Badegäste. Linzer Kunststudierende stranden auf der Hamburger Elbinsel

June 22—June 28, 2015

Robinson Stärk, born in 1985, is gladly trying his hand as Lord of Model Worlds and experiments with the obstinacy of the living. Since there is no outside to narration, it is a matter of leaving space for an “ecriture organique”. Of course: No space is innocent.

Stepha K. Farkashazy, born in 1982, inhabits the “thick margins” between science and art. As a rider of thresholds she works from a consciousness that every medium is a medium of storage, not least the thick empty space of artistic positionality itself: staying sane in the membrane.

Felix Pöchhacker is a sculptor, as well as progressive painter. Yet he does not like plastic screaming, and is more interested in the work on the deadweight of antagonisms and the reorganization of material historicity: Even a concrete cast is a palindrome, and history does not repeat itself, it rhymes.

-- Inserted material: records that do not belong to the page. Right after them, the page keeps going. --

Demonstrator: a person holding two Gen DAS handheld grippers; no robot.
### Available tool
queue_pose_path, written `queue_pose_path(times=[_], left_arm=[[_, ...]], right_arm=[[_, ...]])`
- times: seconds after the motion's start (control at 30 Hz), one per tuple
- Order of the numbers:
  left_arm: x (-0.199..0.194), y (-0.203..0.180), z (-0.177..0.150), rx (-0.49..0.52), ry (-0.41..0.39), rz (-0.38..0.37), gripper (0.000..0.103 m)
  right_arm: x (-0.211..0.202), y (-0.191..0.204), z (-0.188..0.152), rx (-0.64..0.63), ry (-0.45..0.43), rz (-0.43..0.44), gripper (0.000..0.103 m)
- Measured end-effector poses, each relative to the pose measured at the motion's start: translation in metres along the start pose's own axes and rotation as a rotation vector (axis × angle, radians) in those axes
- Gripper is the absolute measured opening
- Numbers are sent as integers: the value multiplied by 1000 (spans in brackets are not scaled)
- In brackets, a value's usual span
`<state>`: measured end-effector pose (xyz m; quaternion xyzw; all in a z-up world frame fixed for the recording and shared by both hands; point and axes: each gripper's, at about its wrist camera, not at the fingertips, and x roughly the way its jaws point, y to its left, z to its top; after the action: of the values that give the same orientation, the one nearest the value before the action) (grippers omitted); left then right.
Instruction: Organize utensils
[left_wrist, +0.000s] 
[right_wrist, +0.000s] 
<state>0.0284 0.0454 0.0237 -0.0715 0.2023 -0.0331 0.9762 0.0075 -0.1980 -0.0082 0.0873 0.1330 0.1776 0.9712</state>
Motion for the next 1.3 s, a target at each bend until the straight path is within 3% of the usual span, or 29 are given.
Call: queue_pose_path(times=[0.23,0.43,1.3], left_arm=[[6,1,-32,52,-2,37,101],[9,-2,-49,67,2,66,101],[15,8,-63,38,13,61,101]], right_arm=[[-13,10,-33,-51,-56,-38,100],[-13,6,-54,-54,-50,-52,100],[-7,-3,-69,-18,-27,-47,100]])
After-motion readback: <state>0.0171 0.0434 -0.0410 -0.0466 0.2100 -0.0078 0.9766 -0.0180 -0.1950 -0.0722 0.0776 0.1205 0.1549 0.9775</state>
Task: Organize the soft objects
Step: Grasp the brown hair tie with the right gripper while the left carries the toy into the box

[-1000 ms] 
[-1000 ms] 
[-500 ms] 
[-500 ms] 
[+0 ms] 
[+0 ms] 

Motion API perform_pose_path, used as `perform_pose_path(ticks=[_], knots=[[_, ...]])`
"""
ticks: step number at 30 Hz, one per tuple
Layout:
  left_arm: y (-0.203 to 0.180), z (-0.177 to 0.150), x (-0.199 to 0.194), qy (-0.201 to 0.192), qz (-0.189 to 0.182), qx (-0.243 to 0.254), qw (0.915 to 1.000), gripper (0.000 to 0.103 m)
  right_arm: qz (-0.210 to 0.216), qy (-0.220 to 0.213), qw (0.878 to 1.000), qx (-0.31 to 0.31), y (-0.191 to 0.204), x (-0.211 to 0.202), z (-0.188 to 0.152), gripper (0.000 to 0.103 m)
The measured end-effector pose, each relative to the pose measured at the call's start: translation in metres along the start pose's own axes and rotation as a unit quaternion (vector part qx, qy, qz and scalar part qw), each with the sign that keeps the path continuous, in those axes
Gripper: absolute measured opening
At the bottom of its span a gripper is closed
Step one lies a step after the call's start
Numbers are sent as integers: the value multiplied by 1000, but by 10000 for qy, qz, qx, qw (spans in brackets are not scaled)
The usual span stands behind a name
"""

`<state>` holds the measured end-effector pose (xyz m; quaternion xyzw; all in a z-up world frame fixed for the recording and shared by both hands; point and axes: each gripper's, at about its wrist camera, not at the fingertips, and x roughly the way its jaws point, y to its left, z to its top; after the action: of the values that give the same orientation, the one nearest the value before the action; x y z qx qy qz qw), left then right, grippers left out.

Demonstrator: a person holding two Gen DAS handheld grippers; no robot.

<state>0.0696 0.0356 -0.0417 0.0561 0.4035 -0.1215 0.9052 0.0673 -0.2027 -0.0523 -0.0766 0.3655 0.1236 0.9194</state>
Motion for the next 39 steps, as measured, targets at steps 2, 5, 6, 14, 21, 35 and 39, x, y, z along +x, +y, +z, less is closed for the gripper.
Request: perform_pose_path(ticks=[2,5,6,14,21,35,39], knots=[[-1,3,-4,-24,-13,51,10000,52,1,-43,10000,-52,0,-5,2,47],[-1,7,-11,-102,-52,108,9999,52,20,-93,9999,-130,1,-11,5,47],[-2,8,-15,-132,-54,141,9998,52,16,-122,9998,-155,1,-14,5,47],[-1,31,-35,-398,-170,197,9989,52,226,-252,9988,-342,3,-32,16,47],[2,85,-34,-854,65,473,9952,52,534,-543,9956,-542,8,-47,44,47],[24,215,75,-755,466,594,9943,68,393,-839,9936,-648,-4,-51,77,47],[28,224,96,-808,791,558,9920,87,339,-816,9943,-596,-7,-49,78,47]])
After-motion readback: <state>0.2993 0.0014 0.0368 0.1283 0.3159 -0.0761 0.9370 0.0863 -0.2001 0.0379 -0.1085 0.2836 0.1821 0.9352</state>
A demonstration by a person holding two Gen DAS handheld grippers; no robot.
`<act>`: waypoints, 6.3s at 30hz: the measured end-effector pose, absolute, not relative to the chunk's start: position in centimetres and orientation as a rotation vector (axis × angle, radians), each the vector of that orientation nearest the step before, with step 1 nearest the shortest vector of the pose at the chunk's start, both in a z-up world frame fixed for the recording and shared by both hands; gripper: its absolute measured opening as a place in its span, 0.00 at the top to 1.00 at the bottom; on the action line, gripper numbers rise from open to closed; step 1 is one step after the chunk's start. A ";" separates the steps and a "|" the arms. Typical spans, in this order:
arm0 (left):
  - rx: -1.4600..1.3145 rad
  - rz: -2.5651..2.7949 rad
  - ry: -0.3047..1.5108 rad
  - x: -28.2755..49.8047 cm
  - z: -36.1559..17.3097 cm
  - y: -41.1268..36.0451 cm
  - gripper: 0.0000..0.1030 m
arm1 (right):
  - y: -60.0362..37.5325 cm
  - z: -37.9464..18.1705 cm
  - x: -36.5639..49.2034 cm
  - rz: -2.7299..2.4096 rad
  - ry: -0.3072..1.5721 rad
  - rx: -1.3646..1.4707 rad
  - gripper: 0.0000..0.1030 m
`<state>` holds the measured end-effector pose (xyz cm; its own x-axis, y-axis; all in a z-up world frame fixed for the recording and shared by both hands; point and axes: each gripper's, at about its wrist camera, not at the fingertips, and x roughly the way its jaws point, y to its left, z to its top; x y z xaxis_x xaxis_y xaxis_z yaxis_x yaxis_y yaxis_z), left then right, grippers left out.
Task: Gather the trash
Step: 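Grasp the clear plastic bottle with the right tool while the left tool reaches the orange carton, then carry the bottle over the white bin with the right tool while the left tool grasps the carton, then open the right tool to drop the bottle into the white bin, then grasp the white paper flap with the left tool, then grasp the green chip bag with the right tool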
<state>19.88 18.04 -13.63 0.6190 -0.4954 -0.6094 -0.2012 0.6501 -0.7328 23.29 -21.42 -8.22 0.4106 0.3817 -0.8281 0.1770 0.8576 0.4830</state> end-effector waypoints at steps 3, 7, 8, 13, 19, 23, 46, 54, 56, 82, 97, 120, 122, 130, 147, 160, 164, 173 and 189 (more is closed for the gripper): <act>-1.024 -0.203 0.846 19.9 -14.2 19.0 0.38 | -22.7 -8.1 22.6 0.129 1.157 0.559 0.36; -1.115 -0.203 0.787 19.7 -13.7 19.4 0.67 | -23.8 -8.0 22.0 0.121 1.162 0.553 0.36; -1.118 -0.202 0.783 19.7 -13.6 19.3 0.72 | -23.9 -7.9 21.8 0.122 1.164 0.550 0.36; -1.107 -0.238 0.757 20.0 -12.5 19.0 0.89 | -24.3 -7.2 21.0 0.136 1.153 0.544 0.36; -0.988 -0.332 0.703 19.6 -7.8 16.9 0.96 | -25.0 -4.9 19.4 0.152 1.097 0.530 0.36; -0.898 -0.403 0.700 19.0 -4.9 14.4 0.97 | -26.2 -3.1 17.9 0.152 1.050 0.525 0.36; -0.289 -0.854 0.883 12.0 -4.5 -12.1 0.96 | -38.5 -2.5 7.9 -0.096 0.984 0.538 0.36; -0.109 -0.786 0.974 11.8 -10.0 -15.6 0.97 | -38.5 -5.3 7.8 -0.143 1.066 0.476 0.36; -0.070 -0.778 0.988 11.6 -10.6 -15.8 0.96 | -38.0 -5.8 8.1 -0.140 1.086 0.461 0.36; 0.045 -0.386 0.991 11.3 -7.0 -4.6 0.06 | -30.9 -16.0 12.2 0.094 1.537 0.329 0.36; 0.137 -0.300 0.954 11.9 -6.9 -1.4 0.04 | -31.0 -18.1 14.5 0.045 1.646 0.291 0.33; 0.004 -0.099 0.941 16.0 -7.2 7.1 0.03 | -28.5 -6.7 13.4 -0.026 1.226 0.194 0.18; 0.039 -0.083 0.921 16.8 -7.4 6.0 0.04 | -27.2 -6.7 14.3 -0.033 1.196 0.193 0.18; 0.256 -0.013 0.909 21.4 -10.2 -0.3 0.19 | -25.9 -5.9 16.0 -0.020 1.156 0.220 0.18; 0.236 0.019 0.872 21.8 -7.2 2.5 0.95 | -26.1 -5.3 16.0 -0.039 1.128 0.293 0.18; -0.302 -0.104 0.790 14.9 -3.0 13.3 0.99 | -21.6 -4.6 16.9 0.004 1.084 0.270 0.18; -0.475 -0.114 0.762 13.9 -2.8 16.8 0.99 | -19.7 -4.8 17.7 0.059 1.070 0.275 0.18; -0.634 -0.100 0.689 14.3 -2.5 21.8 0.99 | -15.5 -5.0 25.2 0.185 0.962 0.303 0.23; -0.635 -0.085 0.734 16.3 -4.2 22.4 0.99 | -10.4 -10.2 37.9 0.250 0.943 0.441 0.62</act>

Rebekka Hochreiter likes working intuitively and experimentally best, which are both synonyms for other rationalities. She discovers the contradiction in PU foam, just as in swimming villages; besides she finds it perverse when a well worked out photo has to cost 100 Euros: Exuberance is beauty.

Elke Kiewegs murderers can talk good prose, which is why she prefers to create visual and situative lyrics: At the end, it’s all white.

Melanie Ludwig’s favorite title for her own pieces is “Untitled”, it’s the varied standpoints, which interest her the most in artistic discourse. Whereby: freckles are also only standpoints.

Moritz Matschke is interested in performative miniatures, which can also turn out to be over-sized. Currently, Matschke, is working, amongst other things, on the pedagogical between Antonio Gramsci and Jacques Rancière. One brain washes the other, and both stay dirty.

Evelyn Wallner has been affected by the multi-dimensionalities of human existence, reflexivity and discursivity. Saying everything is the secret to boredom.

Claudia Keil appreciates figurative ensemble from the dorsal perspective, Colors and atmospheres, which permit the waiting in melancholic intimacy. In that context simple village landscapes and stupid pre-fabricated houses no longer need to annoy, on the contrary. There is no outside: You are part of the solution, part of the problem or part of the landscape.

Anna Pech has no time for either formalism or content-based approaches, instead she prefers to keep herself busy as a form smuggler. Wipe away tracks and lay new ones. (What if anything can justify art?) Make the routinized critiques come to a stutter.